Imam Syafi’i berkata: Rasulullah shallallau alaihi wasallam menetapkan dua hukum pada wanita kafir harbi dari kafir watsam (penyembah berhala); Pertama, para wanita itu ditawan dan dijadikan budak sesudah merdeka. Rasulullah membagikannya dan melarang orang yang mendapat bagian untuk menggaulinya sebelum wanita itu haid, atau menunggu hingga melahirkan bila wanita itu mengandung.

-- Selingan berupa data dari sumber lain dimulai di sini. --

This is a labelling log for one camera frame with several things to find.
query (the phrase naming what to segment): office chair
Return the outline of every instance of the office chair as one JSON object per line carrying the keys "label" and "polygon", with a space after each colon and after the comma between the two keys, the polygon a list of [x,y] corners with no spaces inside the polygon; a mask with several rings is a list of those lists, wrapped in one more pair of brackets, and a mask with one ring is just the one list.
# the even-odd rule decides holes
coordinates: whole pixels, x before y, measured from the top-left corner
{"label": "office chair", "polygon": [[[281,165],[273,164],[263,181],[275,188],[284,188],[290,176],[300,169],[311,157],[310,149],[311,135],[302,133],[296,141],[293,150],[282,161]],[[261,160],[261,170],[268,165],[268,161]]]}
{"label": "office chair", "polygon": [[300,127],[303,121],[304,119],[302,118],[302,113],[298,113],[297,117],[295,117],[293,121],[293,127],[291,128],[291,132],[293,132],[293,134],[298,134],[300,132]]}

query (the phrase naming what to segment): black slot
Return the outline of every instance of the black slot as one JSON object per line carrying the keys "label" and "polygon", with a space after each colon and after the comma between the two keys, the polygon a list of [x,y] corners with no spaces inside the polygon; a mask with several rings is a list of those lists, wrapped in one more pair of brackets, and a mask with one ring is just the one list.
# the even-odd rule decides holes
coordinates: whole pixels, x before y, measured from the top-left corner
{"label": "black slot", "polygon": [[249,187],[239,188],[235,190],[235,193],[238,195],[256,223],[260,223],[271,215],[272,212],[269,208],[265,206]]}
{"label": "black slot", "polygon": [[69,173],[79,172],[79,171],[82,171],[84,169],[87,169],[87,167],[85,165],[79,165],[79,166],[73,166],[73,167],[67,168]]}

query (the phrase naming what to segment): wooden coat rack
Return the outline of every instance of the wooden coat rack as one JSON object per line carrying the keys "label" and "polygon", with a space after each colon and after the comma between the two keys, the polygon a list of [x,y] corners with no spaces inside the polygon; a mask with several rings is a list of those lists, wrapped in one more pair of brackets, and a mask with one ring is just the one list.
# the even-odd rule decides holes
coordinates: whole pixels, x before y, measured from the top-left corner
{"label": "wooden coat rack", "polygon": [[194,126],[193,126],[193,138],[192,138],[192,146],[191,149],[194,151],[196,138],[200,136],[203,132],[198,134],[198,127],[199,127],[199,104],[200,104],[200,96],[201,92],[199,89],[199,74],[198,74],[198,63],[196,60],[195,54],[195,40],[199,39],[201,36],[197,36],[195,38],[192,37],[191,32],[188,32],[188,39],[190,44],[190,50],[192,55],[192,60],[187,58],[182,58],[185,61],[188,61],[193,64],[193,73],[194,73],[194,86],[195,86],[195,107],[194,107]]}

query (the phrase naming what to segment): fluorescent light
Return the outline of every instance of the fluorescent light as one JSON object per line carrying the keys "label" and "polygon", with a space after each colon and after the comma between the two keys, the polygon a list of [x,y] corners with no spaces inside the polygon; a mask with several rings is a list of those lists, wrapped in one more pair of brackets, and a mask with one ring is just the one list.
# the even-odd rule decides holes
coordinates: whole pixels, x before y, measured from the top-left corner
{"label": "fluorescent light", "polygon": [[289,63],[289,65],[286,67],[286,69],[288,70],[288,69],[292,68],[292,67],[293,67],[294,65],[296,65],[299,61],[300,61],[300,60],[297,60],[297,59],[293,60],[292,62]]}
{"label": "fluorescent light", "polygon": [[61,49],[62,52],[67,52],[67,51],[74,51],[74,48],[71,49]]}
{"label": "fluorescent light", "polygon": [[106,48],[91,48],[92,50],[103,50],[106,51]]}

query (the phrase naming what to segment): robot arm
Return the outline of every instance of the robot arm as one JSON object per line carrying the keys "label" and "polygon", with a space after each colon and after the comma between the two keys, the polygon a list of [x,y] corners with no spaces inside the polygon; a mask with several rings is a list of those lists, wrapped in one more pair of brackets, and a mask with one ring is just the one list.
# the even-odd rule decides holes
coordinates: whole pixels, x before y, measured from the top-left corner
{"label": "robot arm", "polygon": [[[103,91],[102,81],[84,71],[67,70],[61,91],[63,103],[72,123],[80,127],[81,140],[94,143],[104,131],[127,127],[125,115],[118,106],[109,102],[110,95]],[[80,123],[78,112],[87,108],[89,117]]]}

Ini terjadi pada tawanan authus. Halini menunjukkan bahwa dengan tawanan itu terputuslah hubungan antara suami-istri. Tidak diizinkan menggauli wanita yang bersuami selain sesudah datangnya haid dan itu memutuskan tali hubungan suami-istri, Ibnu Mas‘ud mengatakan tentang firman Allah, “Dan (diharamktm juga kamu mengawini) wanita yang bersuami kecuali budak-budak yang kamu miliki…. ” (Qs. An-Nisaa’ (4): 24) Yaitu, wanita-wanita yang mempunyai suami yang kamu miliki menjadi tawanan, dan tidaklah jarak waktu perbudakannya sesudah merdeka itu lebih dari potongan kalung (karena jaraknya yang dekat) antara mereka dengan suaminya; baik mereka itu ditawan bersama suaminya, sebelum suaminya, sesudah suaminya, atau wanita-wanita itu ada di negeri Islam atau di negeri perang. Tali hubungan itu tidak terputus kecuali dengan sebab penawanan.
Rasulullah menawan beberapa orang laki-laki dari suku Hawazin. Kami tidak mengetahui apakah beliau menanyakan suami wanita-wanita yang ditawan, yang suami-suami itu ditawan bersama para istrinya, sebelum atau sesudah istrinya, atau lakilaki itu tidak ditawan sama sekali. Apabila ada suatu maksud pada para suami itu, maka Nabi akan menanyakan kepada para istrinya.